**** Records shown ****

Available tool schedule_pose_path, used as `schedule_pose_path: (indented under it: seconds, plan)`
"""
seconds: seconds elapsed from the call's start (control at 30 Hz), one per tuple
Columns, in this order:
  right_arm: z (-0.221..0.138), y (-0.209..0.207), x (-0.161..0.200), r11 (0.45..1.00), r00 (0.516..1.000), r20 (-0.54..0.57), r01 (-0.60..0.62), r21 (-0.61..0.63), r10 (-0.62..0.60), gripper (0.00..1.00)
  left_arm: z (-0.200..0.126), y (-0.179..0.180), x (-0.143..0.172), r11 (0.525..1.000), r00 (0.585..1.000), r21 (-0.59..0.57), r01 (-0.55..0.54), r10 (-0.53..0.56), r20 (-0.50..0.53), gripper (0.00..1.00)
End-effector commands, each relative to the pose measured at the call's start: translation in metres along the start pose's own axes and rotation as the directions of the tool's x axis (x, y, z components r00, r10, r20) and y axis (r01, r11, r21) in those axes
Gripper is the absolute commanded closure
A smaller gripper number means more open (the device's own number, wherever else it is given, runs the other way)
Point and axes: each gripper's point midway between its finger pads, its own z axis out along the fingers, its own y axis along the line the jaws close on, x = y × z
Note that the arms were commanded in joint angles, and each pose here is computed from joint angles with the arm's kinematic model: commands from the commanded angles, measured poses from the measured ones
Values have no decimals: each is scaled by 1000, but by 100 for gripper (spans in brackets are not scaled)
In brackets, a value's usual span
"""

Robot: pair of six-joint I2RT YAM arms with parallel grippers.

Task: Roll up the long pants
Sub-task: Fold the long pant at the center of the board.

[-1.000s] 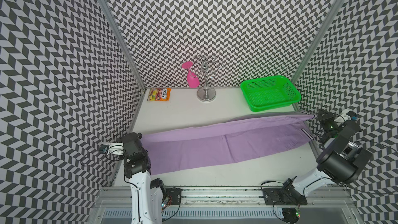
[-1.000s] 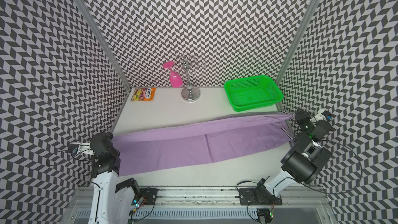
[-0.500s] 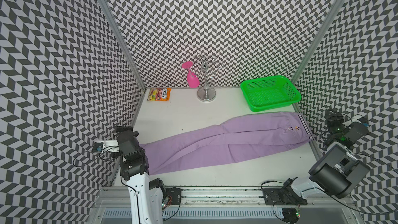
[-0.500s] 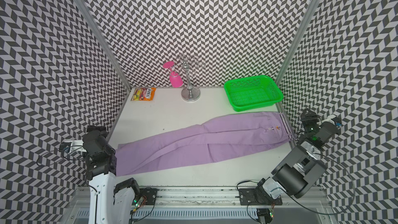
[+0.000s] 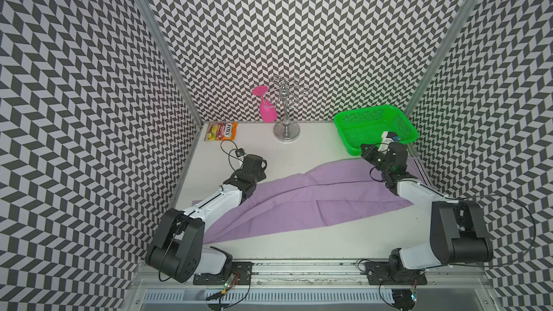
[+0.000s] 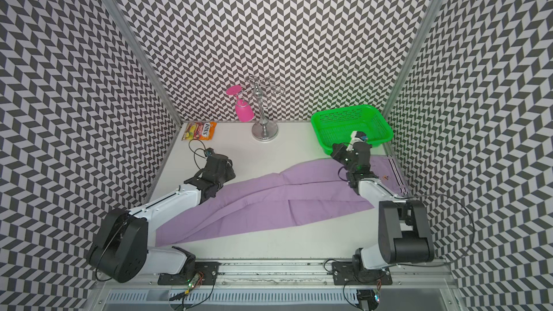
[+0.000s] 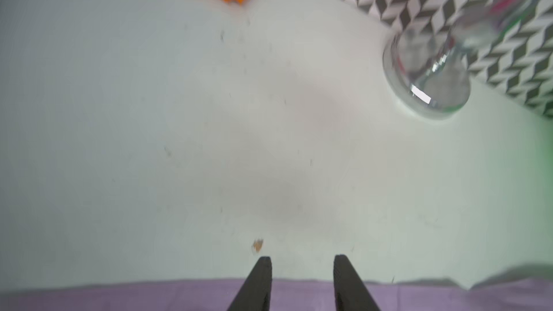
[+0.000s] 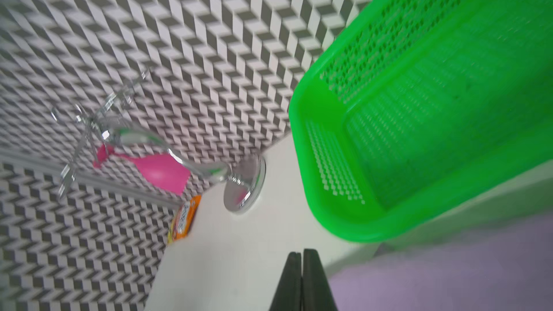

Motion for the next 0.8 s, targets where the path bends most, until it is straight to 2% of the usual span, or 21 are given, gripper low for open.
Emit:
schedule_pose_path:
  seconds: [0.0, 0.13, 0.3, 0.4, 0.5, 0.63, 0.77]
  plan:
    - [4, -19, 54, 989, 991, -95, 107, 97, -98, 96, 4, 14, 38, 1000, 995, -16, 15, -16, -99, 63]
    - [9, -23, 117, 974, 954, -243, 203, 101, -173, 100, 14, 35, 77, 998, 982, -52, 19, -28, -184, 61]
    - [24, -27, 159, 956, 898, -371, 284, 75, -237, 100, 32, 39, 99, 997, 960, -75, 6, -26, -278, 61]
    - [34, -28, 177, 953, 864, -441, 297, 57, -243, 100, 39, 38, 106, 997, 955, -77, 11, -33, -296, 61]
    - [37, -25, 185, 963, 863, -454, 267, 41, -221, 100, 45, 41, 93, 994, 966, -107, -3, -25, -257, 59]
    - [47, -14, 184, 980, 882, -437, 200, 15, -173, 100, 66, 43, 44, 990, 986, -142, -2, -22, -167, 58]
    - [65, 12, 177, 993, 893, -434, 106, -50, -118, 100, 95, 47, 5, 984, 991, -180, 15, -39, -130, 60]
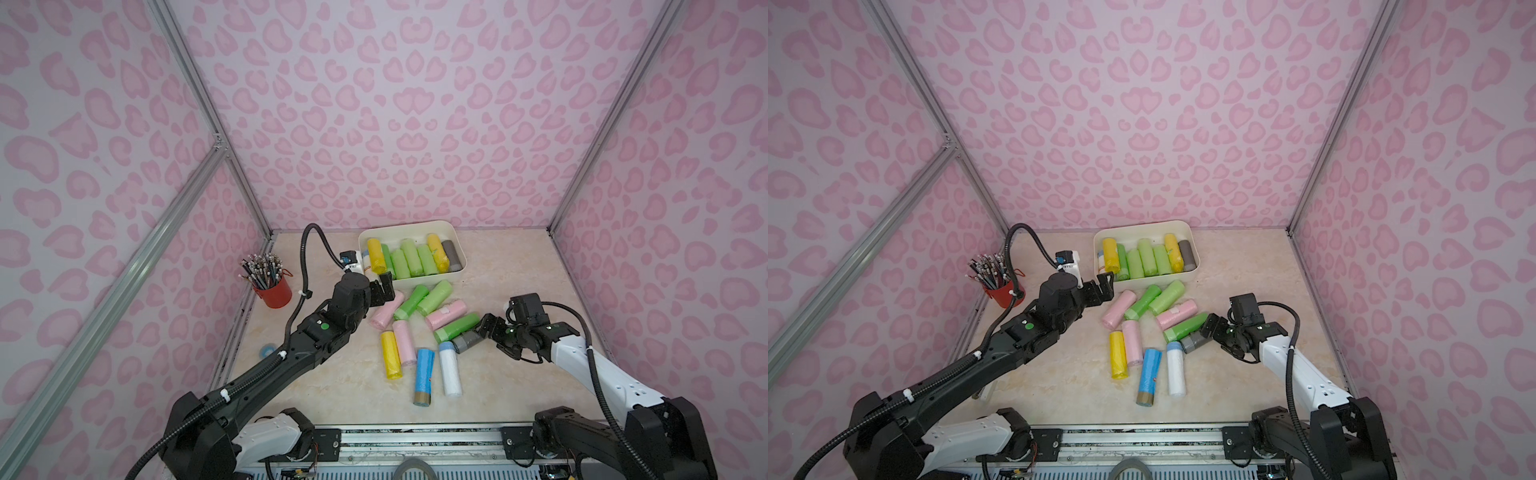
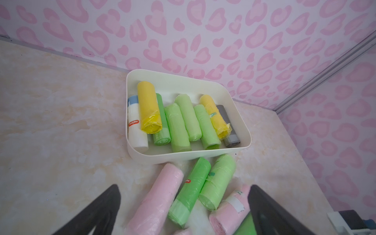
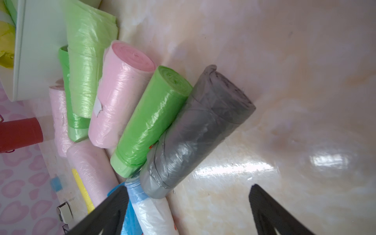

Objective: Put the roll of trash bags into the storage box
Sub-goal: Pick up the roll of trash bags from the center of the board.

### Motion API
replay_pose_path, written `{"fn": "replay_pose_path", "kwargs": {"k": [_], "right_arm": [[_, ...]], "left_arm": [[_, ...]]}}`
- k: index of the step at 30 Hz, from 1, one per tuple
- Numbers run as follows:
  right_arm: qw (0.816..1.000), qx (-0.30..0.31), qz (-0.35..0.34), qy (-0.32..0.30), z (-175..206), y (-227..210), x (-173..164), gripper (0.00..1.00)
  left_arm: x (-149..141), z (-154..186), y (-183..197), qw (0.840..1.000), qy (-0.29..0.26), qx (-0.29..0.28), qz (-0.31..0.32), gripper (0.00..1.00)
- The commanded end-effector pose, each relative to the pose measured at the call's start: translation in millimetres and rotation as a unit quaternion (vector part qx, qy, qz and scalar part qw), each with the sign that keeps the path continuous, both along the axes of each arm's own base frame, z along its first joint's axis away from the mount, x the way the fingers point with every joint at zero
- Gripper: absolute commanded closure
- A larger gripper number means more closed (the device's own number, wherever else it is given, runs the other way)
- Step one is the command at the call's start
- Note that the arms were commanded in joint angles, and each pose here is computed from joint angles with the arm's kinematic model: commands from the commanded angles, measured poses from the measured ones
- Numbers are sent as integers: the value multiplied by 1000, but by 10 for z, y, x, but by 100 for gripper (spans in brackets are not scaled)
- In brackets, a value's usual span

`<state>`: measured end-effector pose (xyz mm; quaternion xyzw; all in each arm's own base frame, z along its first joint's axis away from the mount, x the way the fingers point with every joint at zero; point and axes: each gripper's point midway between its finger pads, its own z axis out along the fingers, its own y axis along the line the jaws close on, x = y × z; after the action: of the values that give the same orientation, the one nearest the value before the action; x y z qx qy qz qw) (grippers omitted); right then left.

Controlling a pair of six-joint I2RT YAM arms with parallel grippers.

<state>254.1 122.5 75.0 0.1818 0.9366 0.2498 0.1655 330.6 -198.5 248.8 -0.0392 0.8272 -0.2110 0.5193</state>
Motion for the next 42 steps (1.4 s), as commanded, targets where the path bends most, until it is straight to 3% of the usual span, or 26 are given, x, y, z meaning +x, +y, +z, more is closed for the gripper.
{"fn": "replay_pose_path", "kwargs": {"k": [1, 10, 26, 33, 42], "right_arm": [[999, 14, -35, -2, -24, -7, 73, 1], [996, 28, -81, -2, -108, -32, 158, 20], [996, 15, -85, 17, -309, 9, 150, 30], [996, -19, -73, 45, -539, 46, 94, 32], [993, -69, -69, 64, -651, -67, 7, 43]], "left_arm": [[-33, 113, 59, 1000, -16, -24, 12, 0], [-53, 73, 68, 1000, -16, -19, 8, 0], [2, -77, 1, 1000, -1, -5, 2, 0], [25, -141, -7, 1000, 5, 2, 3, 0], [31, -173, 10, 1000, 8, 9, 5, 0]]}}
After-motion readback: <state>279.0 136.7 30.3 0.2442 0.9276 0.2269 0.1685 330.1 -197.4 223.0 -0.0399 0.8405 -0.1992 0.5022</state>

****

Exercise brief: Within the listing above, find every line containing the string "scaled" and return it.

Result of this exercise:
Values have no decimals: each is scaled by 1000, but by 100 for gripper (spans in brackets are not scaled)
- Numbers are sent as integers: the value multiplied by 1000, but by 10 for z, y, x, but by 100 for gripper (spans in brackets are not scaled)

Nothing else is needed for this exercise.